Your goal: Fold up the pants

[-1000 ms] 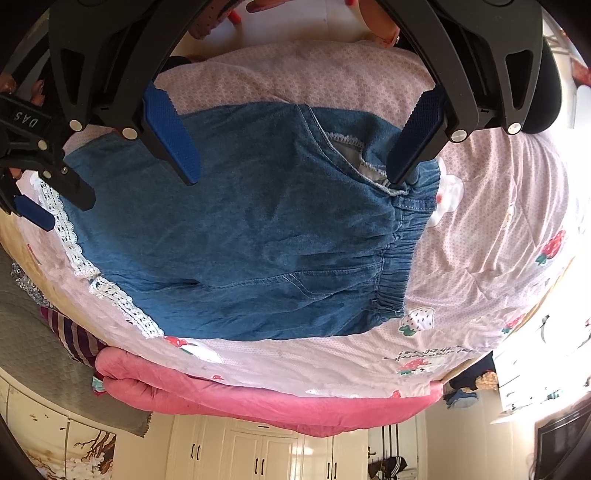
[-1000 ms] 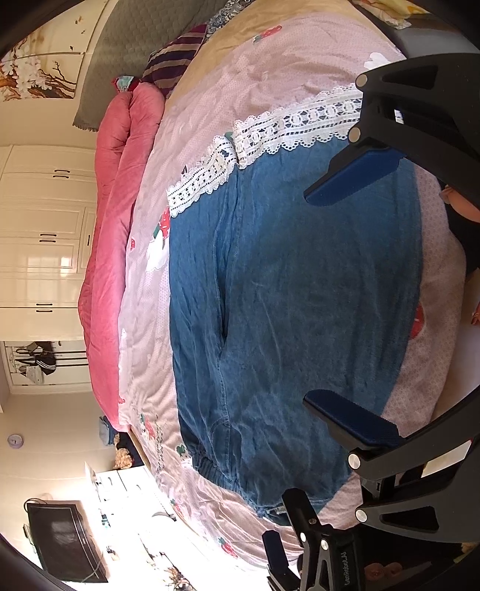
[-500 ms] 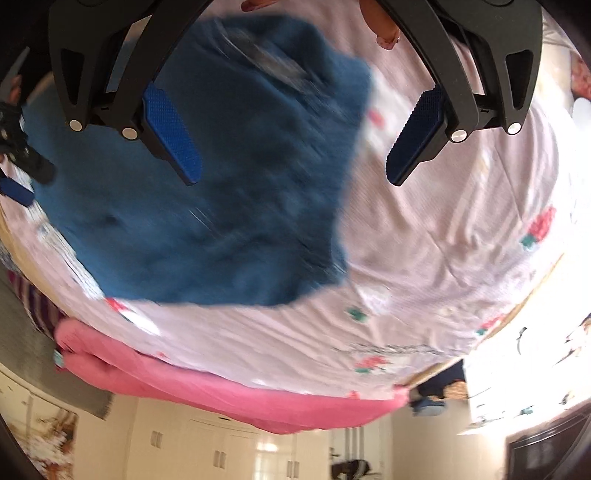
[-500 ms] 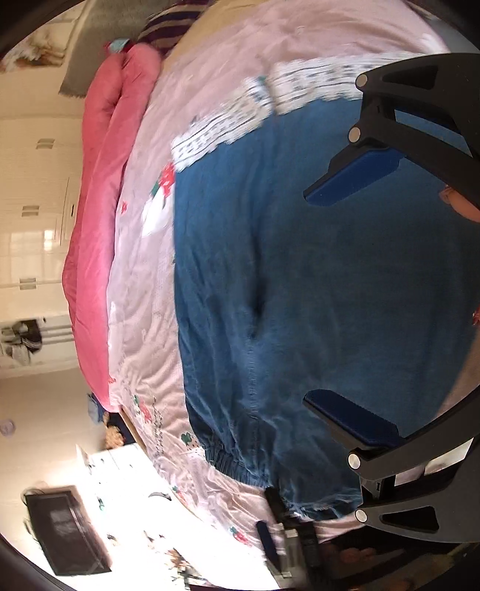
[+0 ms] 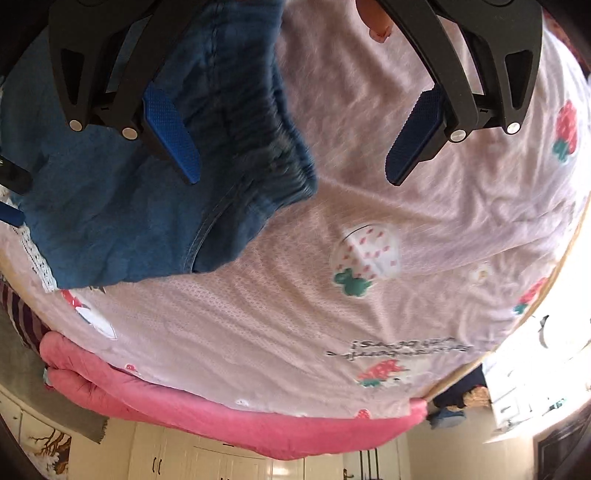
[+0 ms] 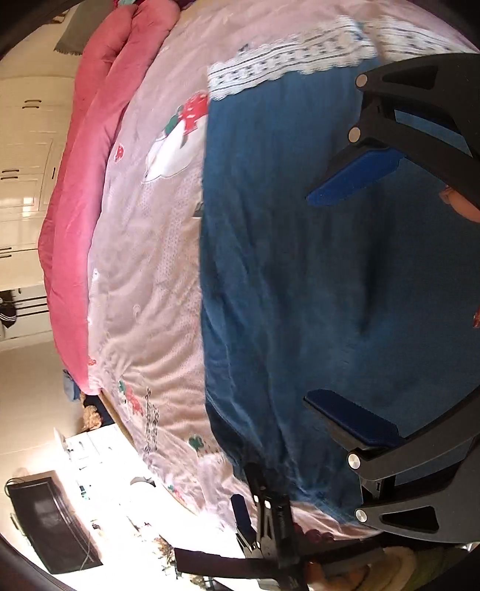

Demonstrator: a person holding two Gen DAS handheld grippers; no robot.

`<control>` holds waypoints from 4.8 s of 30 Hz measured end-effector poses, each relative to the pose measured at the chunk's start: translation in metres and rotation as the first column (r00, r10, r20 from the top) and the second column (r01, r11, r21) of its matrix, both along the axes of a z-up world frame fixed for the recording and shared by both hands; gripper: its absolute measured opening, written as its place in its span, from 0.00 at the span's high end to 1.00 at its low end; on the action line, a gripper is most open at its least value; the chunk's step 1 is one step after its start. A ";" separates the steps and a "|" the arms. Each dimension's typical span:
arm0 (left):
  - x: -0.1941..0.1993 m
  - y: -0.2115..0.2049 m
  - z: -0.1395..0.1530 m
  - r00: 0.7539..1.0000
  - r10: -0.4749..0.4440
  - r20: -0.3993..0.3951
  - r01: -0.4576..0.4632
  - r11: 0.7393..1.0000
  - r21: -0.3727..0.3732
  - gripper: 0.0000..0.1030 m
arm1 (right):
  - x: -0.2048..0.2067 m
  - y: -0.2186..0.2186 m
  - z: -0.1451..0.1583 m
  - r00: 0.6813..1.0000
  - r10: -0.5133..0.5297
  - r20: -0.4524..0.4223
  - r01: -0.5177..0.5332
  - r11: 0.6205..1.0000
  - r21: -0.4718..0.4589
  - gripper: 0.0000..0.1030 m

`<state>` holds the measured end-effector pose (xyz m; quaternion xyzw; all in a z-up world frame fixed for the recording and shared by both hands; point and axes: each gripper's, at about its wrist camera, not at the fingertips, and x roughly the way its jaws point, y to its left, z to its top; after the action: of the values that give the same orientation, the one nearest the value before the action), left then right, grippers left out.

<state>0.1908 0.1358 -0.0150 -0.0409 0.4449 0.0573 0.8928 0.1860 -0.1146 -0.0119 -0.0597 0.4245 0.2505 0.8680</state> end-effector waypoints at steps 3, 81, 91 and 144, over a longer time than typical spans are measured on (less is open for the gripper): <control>0.014 -0.002 -0.005 0.999 -0.031 -0.016 0.031 1.000 -0.003 0.31 | 0.019 0.014 -0.002 1.000 0.016 0.012 -0.015 0.999 -0.041 0.04; -0.205 -0.030 0.016 0.971 -0.211 0.115 0.202 0.976 0.079 0.33 | -0.206 0.041 -0.043 0.899 0.438 0.013 -0.438 0.896 0.070 0.83; -0.223 -0.017 0.032 0.983 -0.164 0.087 0.154 0.981 0.115 0.29 | -0.206 0.039 -0.050 0.893 0.449 -0.025 -0.444 0.890 0.107 0.64; -0.127 -0.206 0.013 0.847 -0.523 0.095 0.531 0.843 -0.087 0.37 | -0.075 -0.122 0.033 0.993 -0.103 0.056 0.095 0.986 0.135 0.26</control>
<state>0.0637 -0.0700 -0.0019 0.0321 0.4110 -0.2161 0.8851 0.1108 -0.2369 0.0209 0.0113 0.3817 0.2328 0.8944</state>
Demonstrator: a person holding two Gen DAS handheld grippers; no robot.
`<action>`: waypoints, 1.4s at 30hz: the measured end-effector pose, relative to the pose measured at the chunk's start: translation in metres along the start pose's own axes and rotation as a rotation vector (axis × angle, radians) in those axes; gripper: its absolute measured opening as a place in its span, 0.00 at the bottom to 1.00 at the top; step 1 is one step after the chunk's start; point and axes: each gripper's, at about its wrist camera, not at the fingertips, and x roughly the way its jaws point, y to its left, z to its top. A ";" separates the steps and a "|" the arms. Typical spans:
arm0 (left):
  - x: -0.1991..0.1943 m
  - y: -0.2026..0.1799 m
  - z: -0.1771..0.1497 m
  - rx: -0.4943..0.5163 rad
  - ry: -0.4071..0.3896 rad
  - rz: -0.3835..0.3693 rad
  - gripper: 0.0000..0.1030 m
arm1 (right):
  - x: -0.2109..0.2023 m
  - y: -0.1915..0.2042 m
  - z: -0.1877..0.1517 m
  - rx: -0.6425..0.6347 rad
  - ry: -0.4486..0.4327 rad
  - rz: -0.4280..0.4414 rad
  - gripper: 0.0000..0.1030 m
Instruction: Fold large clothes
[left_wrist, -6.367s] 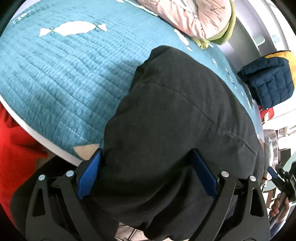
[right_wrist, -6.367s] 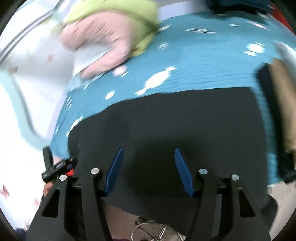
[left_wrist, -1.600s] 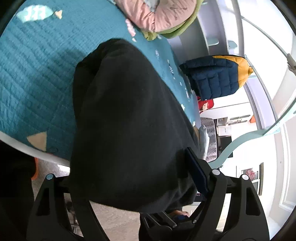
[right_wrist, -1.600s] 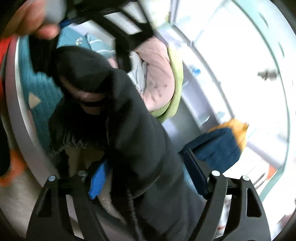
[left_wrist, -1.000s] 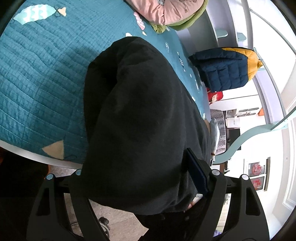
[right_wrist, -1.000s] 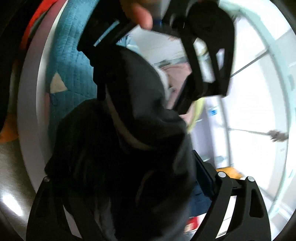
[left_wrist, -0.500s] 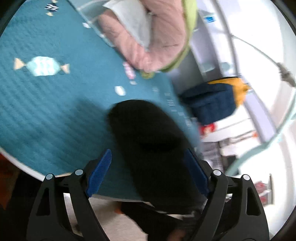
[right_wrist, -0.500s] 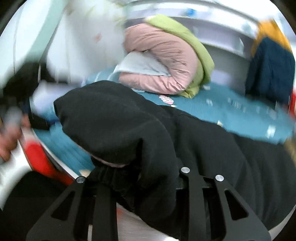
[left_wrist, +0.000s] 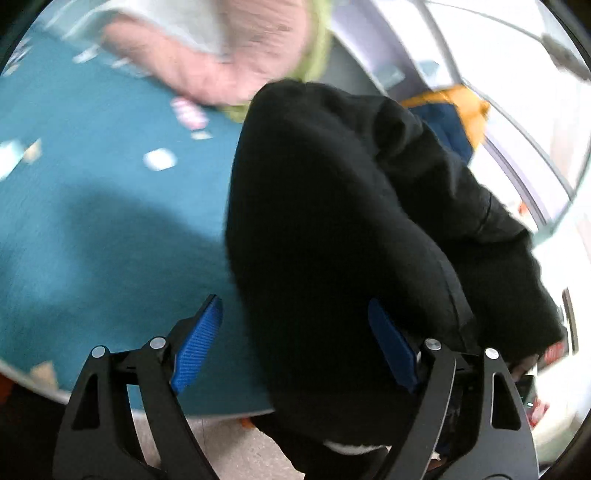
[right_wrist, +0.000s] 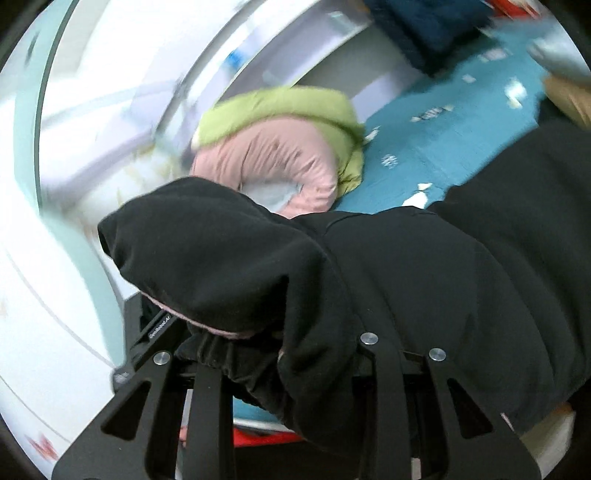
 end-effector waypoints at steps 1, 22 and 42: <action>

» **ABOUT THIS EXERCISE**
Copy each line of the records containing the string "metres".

» **EXERCISE RESPONSE**
`<control>` holds waypoints from 4.8 s of 30 Hz measured end-effector poses, each relative to the pose measured at the chunk's start: translation in metres and rotation as the first column (r00, r10, r20 from the top) and the second column (r01, r11, r21) of its matrix, both along the axes of a z-up world frame fixed for the recording and shared by both hands; gripper: its absolute measured opening, written as its place in its span, from 0.00 at the span's high end to 1.00 at its low end; on the action line, a gripper is most open at its least value; the chunk's step 1 is one step after its start. A ";" separates the steps and a "|" the arms. Each dimension's typical span:
`<action>`: waypoints, 1.4s at 30hz: the measured end-effector pose, relative to the pose measured at the chunk's start: translation in metres along the start pose's own axes and rotation as a rotation vector (axis × angle, radians) in those axes; gripper: its absolute measured opening as a place in its span, 0.00 at the bottom to 1.00 at the top; step 1 is one step after the chunk's start; point and axes: each gripper's, at about its wrist camera, not at the fingertips, and x roughly the way its jaws point, y to its left, z to its top. A ";" separates the steps and a "|" the arms. Typical spans:

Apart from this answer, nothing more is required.